Anyone attempting a productive argument quickly discovers the necessity of agreement on basic definitions. Another phenomenon has taken me longer to recognize: the reframing of well-worn words as an attempt at profundity.

A friend once described a situation in his psychology class where the professor had just revealed that the eyes are part of the brain. Of course, the class responded with a subtle confusion — as though something had just changed in the world itself. The standard conception of a "brain" is about some squishy gray matter sitting inside our skull; when you call the eyes part of that system, we express confusion and surprise when our eyes don't become squishy gray matter.
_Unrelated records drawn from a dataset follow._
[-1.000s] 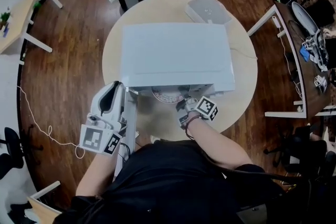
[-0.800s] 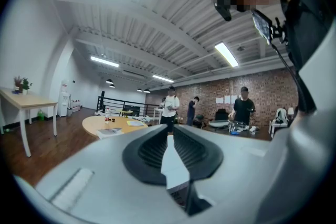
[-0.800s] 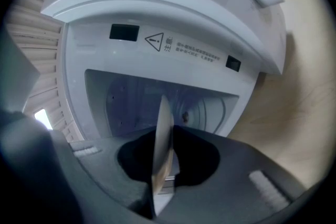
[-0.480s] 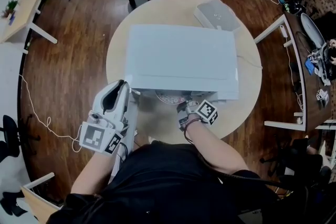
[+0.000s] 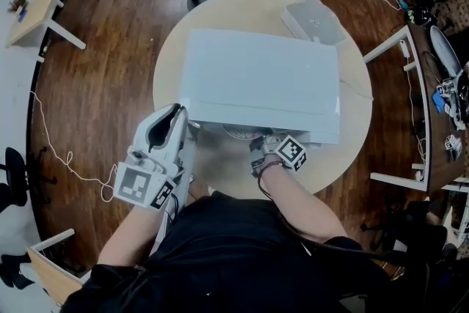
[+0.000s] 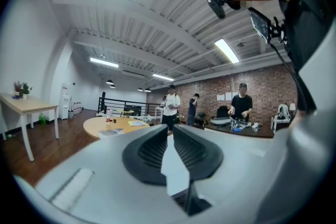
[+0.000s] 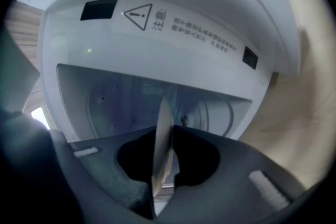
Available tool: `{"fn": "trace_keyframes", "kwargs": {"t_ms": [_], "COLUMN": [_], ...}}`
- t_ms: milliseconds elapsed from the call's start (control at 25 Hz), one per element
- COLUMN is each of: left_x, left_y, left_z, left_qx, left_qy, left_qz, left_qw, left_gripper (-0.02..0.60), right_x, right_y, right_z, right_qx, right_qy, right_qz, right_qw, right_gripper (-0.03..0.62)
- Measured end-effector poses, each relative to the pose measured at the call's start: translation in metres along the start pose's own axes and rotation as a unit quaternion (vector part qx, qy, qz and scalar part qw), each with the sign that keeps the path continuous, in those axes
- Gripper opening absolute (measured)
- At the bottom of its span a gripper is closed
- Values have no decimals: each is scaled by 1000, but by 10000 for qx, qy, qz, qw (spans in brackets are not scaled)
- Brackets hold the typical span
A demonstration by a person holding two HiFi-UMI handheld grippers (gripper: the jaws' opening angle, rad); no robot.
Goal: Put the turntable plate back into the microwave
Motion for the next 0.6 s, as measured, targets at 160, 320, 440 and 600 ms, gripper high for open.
{"fn": "trace_keyframes", "kwargs": {"t_ms": [160,320,440,600], "left_x": [-4,-5,-5,-6], "left_y": [2,2,3,3], "left_z": [2,1,-1,-3], "left_qx": [-7,-21,-11,-58], "left_qy": [6,25,-5,-18], "left_qz": [-18,-52,-99,-145], "left_qw": [10000,10000,9999,9999], "left_gripper": [35,35,35,35], "right_x": [-2,-6,-10,-16], "right_y": [-1,-2,-4,-8], "right_z": [3,6,6,6], "right_qx": [81,79,66,25], "right_qy": [50,85,104,101], "right_qz": [30,96,125,232], "right_qw": [10000,9999,9998,9997], "right_gripper": [37,37,37,37]}}
Point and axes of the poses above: the fingertips, and each gripper's own axes: x backward along the fingers, z to its right, y out of its underside, the point moved 6 cm from there along x, backward along the fingers, and after that the axes turned 15 degrees about -y, right-handed, at the moved point
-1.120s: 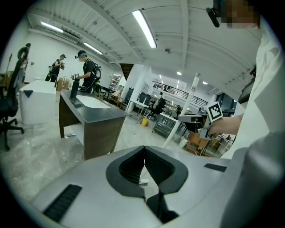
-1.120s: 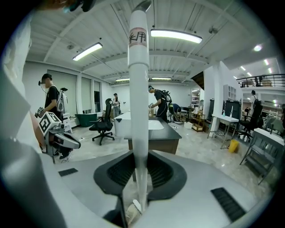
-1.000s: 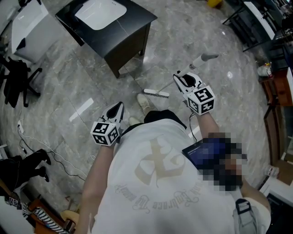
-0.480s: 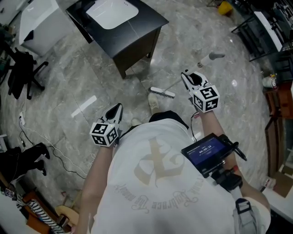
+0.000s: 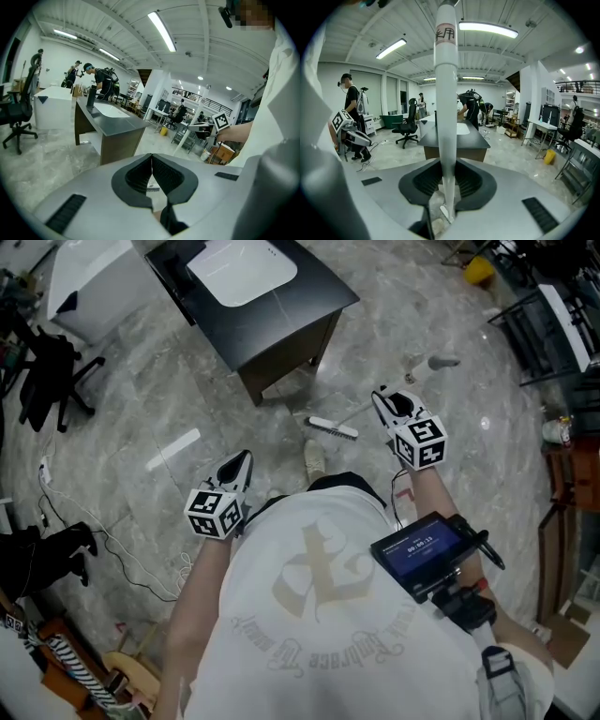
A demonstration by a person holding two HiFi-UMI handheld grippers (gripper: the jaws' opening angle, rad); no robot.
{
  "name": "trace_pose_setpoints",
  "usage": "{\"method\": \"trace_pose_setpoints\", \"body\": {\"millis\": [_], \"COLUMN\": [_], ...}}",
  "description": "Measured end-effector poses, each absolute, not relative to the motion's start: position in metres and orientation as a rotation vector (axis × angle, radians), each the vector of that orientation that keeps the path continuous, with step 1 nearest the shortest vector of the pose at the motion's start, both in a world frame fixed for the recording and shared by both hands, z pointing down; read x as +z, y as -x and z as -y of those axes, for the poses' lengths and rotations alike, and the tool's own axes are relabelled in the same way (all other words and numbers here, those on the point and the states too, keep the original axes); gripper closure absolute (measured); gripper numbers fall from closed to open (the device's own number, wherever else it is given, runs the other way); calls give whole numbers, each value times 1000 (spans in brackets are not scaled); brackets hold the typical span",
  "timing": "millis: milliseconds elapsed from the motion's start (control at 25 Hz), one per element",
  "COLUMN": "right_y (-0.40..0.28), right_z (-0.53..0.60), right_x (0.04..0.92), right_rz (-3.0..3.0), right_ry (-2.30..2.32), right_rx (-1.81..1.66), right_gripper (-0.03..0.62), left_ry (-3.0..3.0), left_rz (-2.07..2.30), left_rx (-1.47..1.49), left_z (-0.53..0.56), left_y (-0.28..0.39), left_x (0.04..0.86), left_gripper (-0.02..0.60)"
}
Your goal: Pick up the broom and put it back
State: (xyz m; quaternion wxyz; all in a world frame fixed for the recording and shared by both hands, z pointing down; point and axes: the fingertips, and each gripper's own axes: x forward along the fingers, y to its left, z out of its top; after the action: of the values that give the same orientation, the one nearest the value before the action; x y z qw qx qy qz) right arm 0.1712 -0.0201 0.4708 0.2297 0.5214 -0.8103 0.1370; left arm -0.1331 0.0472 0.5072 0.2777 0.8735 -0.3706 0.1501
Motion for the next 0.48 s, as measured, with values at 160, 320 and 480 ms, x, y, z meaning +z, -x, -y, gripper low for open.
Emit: {"method": "trace_pose_setpoints", "body": {"millis": [160,320,480], "right_y": [-174,-173,-171], "right_z": [51,75,98], "right_x": [481,490,501], "right_rz": [2233,2242,2255], "right_ry": [-1389,-1333,-1276], "right_rx": [389,390,395], "right_gripper": [497,497,497], "left_ry": [-2313,-2281,-2256], "left_rz": [1017,1044,1073], "left_rx": [407,414,422], "left_z": [-28,-14,-2], "left_y": [129,127,125], "left_x": [512,517,518], "left_gripper": [569,569,569]}}
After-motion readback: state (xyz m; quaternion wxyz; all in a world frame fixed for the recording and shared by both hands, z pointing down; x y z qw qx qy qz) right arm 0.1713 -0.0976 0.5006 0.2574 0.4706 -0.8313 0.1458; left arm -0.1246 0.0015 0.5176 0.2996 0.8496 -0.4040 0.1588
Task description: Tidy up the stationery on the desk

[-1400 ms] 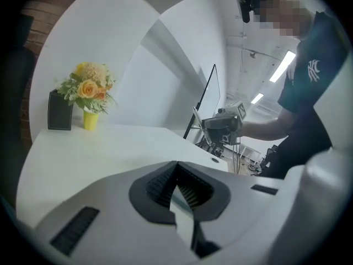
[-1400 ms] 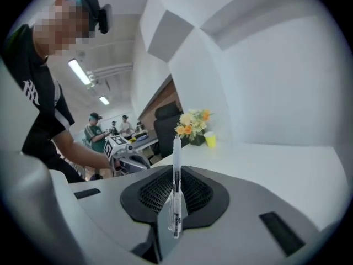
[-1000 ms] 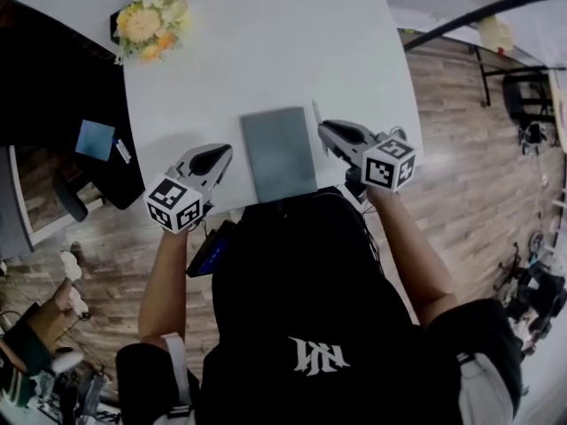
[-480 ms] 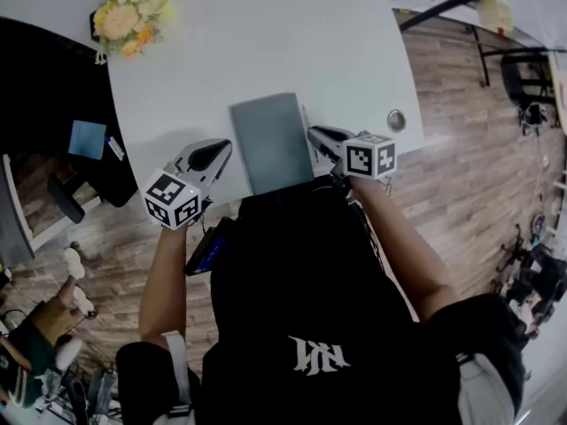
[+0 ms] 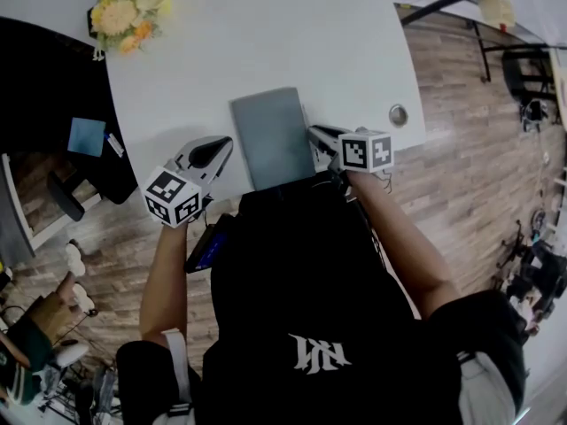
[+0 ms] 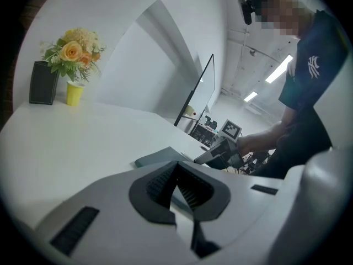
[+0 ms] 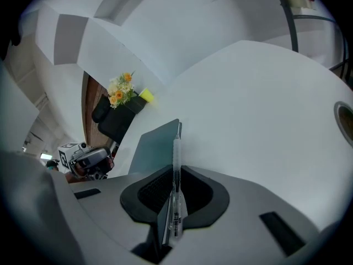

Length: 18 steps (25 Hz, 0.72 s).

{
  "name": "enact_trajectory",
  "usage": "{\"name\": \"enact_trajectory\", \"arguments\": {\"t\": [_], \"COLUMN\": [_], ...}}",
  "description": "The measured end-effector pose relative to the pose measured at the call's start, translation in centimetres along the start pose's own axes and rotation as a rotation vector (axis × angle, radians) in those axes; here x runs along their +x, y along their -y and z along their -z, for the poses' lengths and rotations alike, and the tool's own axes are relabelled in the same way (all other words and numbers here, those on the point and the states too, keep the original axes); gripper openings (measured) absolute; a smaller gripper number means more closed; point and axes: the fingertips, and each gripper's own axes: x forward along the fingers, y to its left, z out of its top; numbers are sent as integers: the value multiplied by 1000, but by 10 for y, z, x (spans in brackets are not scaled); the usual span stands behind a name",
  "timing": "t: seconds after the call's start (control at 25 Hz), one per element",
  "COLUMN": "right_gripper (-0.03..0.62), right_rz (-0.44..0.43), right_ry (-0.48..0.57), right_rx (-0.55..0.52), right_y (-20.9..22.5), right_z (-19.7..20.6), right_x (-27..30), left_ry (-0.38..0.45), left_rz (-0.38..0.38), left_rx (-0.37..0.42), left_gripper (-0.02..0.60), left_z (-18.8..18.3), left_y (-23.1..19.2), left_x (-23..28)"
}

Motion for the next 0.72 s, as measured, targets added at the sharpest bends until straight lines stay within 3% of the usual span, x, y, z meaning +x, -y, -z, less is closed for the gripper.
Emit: {"name": "enact_trajectory", "arguments": {"t": [0.72], "right_gripper": [68], "right_rz": [3], "right_ry": [-20], "right_rx": [-21], "right_y": [2], "right_z": [-1], "right_x": [1], "left_ry": [13], "left_rz": [-14], "left_rx": [-17], "left_gripper": [3], "left_z": [3], "left_y": [-1], "left_x": [-8]}}
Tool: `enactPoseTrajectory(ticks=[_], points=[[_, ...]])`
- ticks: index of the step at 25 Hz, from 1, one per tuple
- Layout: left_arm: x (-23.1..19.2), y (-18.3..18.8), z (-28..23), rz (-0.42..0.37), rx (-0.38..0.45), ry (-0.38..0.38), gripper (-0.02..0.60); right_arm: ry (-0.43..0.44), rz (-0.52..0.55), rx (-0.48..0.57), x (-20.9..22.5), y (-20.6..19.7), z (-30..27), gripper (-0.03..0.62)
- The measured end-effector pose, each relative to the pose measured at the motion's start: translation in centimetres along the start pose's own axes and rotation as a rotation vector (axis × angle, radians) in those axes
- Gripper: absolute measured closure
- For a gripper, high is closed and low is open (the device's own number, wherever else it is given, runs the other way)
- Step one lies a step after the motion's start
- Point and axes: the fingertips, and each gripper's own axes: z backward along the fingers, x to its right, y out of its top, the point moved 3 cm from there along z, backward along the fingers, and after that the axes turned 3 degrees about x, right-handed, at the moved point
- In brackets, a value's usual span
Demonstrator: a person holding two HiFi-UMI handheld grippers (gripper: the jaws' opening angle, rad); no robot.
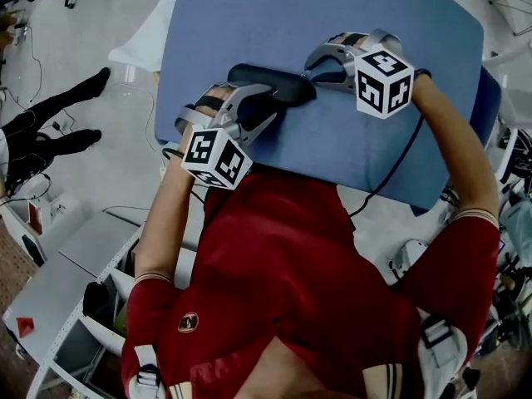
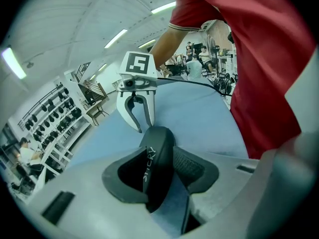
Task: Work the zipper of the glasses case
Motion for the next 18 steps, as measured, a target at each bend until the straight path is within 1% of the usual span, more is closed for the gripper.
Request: enactPoseTrajectory(ticks=[3,6,8,11,14,18], points=[[0.1,0.1,-0.1,-0.002,-0.005,-0.007,0.434,0.074,0.054,-0.002,0.0,-0.3,-0.6,0.502],[0.2,0.1,0.1,0.001,-0.01,-0.009,0.434,0.137,0.145,-0.036,-0.1,-0.5,-1.2,0.503],[0.3,0.2,0.2,0.006,-0.015,-0.007,0.433,0.158,0.191,-0.049,0.2,-0.5,-1.4,0.503],[0.4,0.2,0.3,0.011,-0.015,-0.005,0.434,0.17,0.224,-0.044,0.7,-0.4,-1.6,0.505],[0.3,0.2,0.1,0.016,-0.016,-0.006,0.434,0.202,0.261,-0.041,0.8,-0.4,-1.7,0.511],[0.1,0.2,0.2,0.022,-0.026,-0.007,0.433,0.235,0.329,-0.041,0.8,0.1,-2.0,0.535]])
What's sad is how often this happens during conversation with people who are trying to bestow their "deep insight" on others. I should know, I'm probably one of the worst offenders. I call every emancipated leaf beautiful — every forgotten mannequin a tragedy. And I mean "beauty" and "tragedy", just as the professor meant "brain" (ideas like interdependent arising make every minute occurence into an event of apocalyptic import) — but I need to be more careful when I use these kind of words. Unless the other person understands what I mean by them, the words become, at best, nonsense; and at worst, philosophical melodrama.

It's far too easy to use words (especially simple words) to alienate others. It seems wise to, instead, think of our words as gifts — not something we've been coveting, wrapped in our favorite colors and patterns (and "whatever we choose"), but something the other person will appreciate. 1 Corinthians 8:1 is a bit out of context, but the idea still applies:
Knowledge puffs up, but love builds up.